For the records that follow, give the number of lines in which the word "horizontal" occurs, with nothing added.
+++++
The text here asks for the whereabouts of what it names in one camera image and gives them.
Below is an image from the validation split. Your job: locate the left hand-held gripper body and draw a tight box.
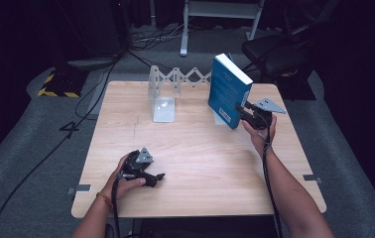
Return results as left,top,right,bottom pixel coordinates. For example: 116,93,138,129
121,147,156,188

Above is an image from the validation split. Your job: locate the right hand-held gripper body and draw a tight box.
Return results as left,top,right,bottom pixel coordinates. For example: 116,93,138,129
241,97,288,131

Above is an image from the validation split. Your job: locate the blue book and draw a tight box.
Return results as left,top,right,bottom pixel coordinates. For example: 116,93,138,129
207,53,254,130

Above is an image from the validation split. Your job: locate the white expandable bookend rack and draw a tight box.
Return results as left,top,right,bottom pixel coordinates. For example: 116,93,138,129
147,64,227,126

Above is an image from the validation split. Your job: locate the person's right hand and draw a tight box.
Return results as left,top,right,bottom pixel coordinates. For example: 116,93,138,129
241,113,278,157

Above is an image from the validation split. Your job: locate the person's left hand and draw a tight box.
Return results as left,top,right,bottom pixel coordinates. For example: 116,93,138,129
100,153,147,201

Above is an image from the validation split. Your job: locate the black chair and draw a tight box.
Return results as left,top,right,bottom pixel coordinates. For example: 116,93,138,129
240,22,319,84

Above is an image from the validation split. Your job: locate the person's dark lap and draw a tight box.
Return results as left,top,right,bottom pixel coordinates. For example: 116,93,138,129
140,215,279,238

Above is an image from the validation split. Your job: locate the white metal stand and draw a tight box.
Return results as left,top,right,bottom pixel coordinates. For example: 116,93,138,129
179,0,266,58

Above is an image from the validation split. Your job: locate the black yellow striped base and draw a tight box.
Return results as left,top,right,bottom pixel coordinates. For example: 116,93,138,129
37,68,89,99

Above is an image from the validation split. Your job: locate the orange bracelet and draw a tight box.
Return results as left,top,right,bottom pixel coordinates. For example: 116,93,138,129
95,191,114,210

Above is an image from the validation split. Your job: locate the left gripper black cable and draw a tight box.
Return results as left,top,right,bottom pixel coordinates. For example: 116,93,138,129
110,174,124,238

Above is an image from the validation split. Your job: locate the grey table edge bracket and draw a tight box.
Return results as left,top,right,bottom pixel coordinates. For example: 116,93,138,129
302,174,323,184
66,183,92,196

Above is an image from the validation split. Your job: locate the long black floor cable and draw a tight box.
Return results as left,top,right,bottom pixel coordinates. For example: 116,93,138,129
0,54,121,238

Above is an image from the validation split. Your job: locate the bundle of floor cables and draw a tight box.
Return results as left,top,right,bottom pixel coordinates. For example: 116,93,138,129
127,22,190,52

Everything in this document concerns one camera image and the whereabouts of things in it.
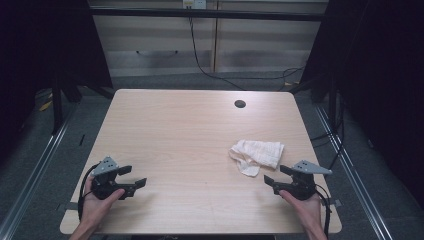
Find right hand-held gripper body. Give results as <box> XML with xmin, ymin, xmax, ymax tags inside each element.
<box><xmin>272</xmin><ymin>159</ymin><xmax>334</xmax><ymax>202</ymax></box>

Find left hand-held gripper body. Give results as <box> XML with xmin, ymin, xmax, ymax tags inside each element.
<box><xmin>89</xmin><ymin>156</ymin><xmax>127</xmax><ymax>201</ymax></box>

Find white towel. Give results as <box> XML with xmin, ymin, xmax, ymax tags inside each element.
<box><xmin>228</xmin><ymin>138</ymin><xmax>286</xmax><ymax>178</ymax></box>

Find person's right hand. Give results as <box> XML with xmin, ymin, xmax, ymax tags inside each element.
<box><xmin>278</xmin><ymin>188</ymin><xmax>324</xmax><ymax>232</ymax></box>

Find person's left hand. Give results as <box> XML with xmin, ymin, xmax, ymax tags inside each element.
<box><xmin>79</xmin><ymin>175</ymin><xmax>127</xmax><ymax>232</ymax></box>

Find black metal stand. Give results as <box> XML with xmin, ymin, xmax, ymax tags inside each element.
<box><xmin>50</xmin><ymin>75</ymin><xmax>65</xmax><ymax>136</ymax></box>
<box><xmin>327</xmin><ymin>74</ymin><xmax>338</xmax><ymax>129</ymax></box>

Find yellow floor object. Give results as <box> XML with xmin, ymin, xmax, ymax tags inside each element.
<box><xmin>38</xmin><ymin>99</ymin><xmax>54</xmax><ymax>113</ymax></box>

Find black curtain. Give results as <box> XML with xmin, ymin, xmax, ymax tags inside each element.
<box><xmin>0</xmin><ymin>0</ymin><xmax>114</xmax><ymax>166</ymax></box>
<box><xmin>299</xmin><ymin>0</ymin><xmax>424</xmax><ymax>209</ymax></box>

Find left hand-held gripper black cable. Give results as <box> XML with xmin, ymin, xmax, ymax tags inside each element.
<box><xmin>77</xmin><ymin>162</ymin><xmax>101</xmax><ymax>222</ymax></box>

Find hand-held gripper black cable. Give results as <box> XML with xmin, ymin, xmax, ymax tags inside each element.
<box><xmin>314</xmin><ymin>184</ymin><xmax>333</xmax><ymax>238</ymax></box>
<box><xmin>77</xmin><ymin>162</ymin><xmax>101</xmax><ymax>222</ymax></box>

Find right hand-held gripper black cable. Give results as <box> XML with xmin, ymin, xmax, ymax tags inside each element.
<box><xmin>314</xmin><ymin>184</ymin><xmax>333</xmax><ymax>238</ymax></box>

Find black floor cables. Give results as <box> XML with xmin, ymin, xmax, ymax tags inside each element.
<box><xmin>309</xmin><ymin>93</ymin><xmax>346</xmax><ymax>172</ymax></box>

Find aluminium floor rail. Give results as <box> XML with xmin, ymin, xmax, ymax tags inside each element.
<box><xmin>0</xmin><ymin>108</ymin><xmax>76</xmax><ymax>240</ymax></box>
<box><xmin>314</xmin><ymin>105</ymin><xmax>396</xmax><ymax>240</ymax></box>

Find dark cabinet handle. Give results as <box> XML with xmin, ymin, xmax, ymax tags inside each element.
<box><xmin>135</xmin><ymin>49</ymin><xmax>180</xmax><ymax>58</ymax></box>

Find long black power cable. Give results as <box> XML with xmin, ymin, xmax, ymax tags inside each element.
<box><xmin>187</xmin><ymin>15</ymin><xmax>305</xmax><ymax>92</ymax></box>

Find black horizontal frame bar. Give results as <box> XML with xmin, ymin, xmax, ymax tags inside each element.
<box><xmin>89</xmin><ymin>7</ymin><xmax>329</xmax><ymax>23</ymax></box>

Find white wall power outlet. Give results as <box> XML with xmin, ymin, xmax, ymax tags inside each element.
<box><xmin>181</xmin><ymin>0</ymin><xmax>208</xmax><ymax>10</ymax></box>

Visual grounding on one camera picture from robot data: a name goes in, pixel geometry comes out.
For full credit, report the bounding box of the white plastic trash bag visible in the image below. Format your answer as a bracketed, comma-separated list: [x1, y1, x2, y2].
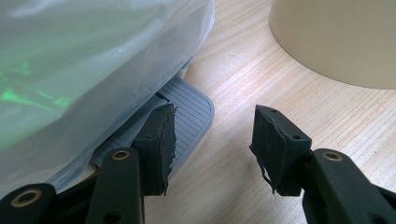
[0, 0, 216, 198]

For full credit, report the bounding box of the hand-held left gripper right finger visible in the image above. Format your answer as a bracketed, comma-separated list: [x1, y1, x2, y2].
[248, 105, 313, 197]

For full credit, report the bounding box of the beige strainer container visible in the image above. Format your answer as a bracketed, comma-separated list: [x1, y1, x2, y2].
[268, 0, 396, 91]

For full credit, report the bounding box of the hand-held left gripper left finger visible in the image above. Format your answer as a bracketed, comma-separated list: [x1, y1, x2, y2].
[132, 103, 178, 197]

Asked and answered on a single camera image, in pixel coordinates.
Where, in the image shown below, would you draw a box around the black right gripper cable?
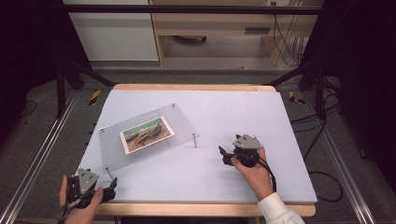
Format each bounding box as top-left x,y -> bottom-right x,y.
257,156 -> 277,193

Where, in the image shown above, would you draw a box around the wooden table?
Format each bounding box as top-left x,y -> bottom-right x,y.
94,83 -> 317,217

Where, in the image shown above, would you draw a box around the black horizontal metal bar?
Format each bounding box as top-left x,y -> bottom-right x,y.
62,4 -> 323,16

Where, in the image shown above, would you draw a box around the clear acrylic photo frame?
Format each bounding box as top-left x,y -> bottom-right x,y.
98,103 -> 200,182

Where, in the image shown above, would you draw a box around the looped black floor cable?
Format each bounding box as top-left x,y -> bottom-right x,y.
303,119 -> 344,203

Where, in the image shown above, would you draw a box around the person's right hand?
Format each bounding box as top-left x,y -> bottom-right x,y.
231,136 -> 275,202

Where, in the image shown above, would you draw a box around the black metal stand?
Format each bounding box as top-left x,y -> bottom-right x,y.
55,59 -> 117,119
264,59 -> 328,120

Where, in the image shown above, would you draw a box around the white cabinet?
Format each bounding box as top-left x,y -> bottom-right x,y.
63,0 -> 160,62

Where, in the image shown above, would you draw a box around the aluminium floor rail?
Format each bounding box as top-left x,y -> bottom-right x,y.
303,91 -> 376,224
0,90 -> 78,224

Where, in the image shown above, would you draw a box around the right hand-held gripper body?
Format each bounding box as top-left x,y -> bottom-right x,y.
232,133 -> 264,168

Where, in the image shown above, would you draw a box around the black curtain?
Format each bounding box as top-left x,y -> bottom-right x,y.
300,0 -> 396,188
0,0 -> 92,147

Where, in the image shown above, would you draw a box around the grey desk label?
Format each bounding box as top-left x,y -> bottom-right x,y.
244,27 -> 271,35

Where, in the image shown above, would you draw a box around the hanging black desk cables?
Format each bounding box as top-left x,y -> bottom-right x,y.
273,1 -> 309,67

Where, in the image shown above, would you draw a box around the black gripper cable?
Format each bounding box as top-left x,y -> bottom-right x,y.
257,156 -> 277,193
55,203 -> 71,221

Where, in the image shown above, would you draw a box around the thin black floor cable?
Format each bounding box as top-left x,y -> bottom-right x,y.
20,100 -> 38,119

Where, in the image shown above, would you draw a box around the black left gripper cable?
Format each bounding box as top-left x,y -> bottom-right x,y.
55,203 -> 71,221

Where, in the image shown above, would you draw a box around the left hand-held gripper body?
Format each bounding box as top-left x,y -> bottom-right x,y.
65,168 -> 101,209

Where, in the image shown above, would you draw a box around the person's left hand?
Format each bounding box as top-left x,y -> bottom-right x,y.
59,175 -> 105,224

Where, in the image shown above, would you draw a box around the black floor cable bundle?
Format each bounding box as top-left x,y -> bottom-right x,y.
290,104 -> 340,133

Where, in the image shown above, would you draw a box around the boat picture print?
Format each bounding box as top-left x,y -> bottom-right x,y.
119,116 -> 176,155

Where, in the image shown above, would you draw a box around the light wooden desk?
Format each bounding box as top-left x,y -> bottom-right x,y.
148,0 -> 325,67

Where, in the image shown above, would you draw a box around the white table mat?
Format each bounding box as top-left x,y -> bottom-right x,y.
78,89 -> 318,204

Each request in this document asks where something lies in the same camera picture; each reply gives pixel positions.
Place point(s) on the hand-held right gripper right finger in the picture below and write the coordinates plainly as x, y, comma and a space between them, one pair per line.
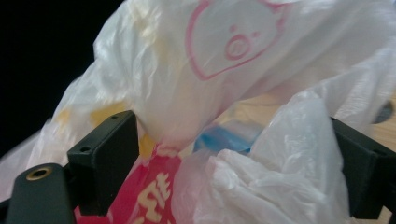
364, 174

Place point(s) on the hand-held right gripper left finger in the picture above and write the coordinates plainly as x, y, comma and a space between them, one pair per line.
106, 161

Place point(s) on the white plastic bag pink print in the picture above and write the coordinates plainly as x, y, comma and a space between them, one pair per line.
174, 93

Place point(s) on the blue packet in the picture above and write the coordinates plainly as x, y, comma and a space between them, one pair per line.
222, 140

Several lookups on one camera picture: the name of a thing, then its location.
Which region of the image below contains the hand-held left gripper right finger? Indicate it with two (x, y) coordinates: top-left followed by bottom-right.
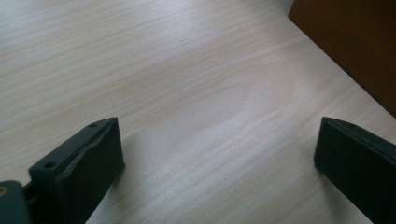
(313, 116), (396, 224)

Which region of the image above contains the brown wooden box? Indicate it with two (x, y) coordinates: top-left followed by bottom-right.
(288, 0), (396, 119)

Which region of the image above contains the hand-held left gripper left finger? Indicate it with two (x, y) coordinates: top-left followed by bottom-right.
(28, 117), (126, 224)
+++++
### [Finished task]
2